What we taught us in Krypto this year
What we taught us in Krypto this year
at various places in 2022-especially since the breakdown of the Terra/Luna ecosystem in May and then the FTX exchange in November-people suggested that I drive a kind of virtual round of victory because I have called for the steaming bunch for several years.
and I guess I feel a certain feeling of justification when I see how the market begins to implode after I have asserted myself against numerous crypto brothers who tell me that I should "have fun staying poor". But I hesitated to write a "I told you" because I am not sure if I really did it.
In April I explained why I still refuse to take crypto seriously, although many supposedly serious people do this. (Since then the market has more than halved.) In May, I morally argued against crypto and argued that it was not just a "harmless fun" for the many that could not afford it. (FTX has lost about $ 8 billion and thus ruined the life of many of its customers.) And last year I argued that NFTS was not the future of art or property, but only the latest crypto scheme to quickly get rich. (Nowadays Donald Trump is the only person who seems to find them cool.)
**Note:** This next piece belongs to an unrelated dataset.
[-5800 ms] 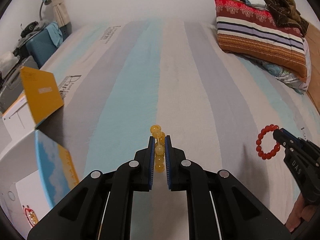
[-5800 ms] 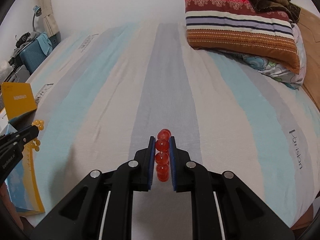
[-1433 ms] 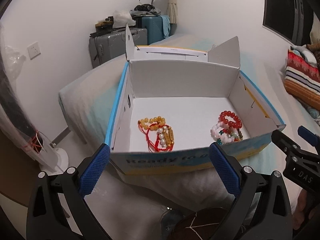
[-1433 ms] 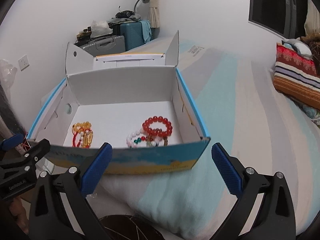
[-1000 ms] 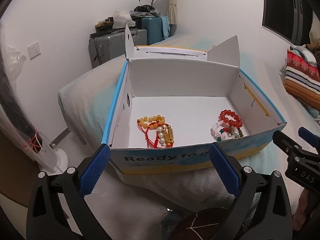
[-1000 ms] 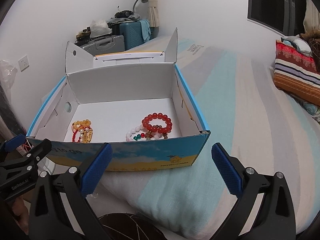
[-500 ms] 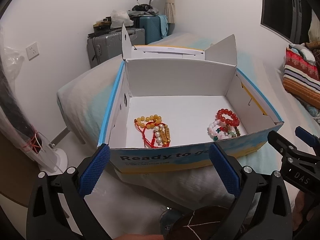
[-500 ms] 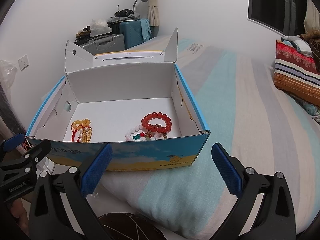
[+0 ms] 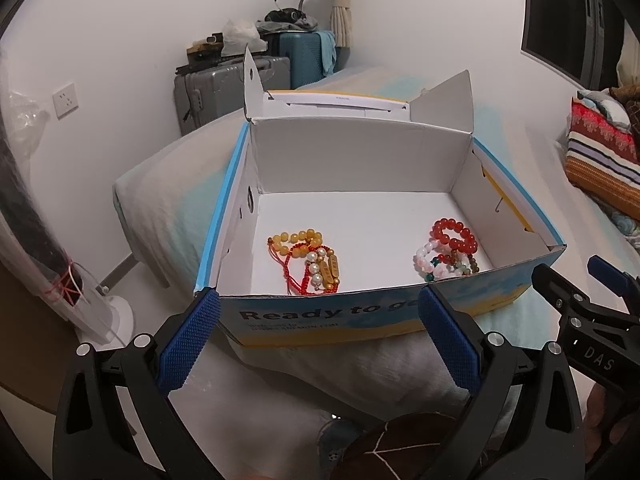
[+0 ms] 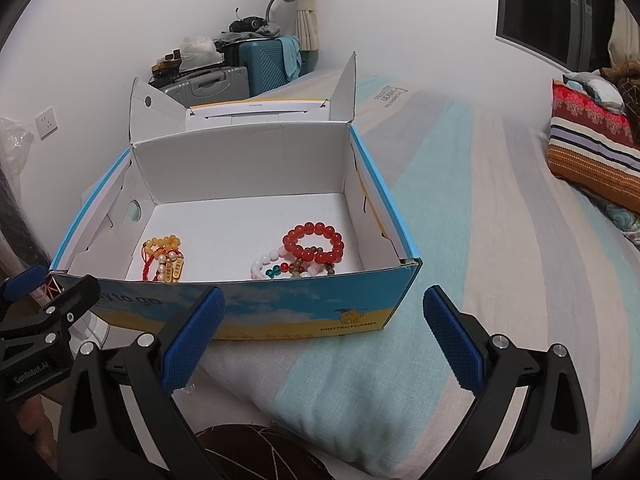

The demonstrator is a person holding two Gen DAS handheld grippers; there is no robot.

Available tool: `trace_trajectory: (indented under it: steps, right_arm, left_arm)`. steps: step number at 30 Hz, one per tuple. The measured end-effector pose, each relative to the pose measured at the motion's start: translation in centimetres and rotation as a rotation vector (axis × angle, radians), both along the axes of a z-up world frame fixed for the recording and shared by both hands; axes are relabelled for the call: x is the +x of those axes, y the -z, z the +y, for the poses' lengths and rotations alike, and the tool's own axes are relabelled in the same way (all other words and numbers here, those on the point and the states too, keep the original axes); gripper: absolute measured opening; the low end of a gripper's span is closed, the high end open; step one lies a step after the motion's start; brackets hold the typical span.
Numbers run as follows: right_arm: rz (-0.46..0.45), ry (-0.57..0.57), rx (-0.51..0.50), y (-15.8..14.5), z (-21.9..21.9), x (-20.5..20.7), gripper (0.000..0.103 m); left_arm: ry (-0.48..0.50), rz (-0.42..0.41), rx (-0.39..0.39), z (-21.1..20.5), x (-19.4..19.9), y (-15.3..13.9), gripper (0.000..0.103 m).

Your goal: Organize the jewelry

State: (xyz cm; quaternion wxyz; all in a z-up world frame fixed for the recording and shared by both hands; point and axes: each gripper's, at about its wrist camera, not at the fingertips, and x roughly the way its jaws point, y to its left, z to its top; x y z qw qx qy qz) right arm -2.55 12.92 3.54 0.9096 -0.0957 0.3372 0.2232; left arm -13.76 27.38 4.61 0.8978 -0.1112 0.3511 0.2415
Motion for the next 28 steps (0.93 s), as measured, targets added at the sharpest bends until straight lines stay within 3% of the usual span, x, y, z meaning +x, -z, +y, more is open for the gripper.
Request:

But I never called the top of the market - given the fact that the whole thing is based on pure belief, it always seemed to be a stupid acquisition - and I certainly did not predict exactly how it would be disguised. In many ways, I was shocked myself about what happened in the crypto world last year. It has proven to be shameless, dishonest, networked and imaginative than even its strongest critics could have imagined.
What specifically learned from all of this?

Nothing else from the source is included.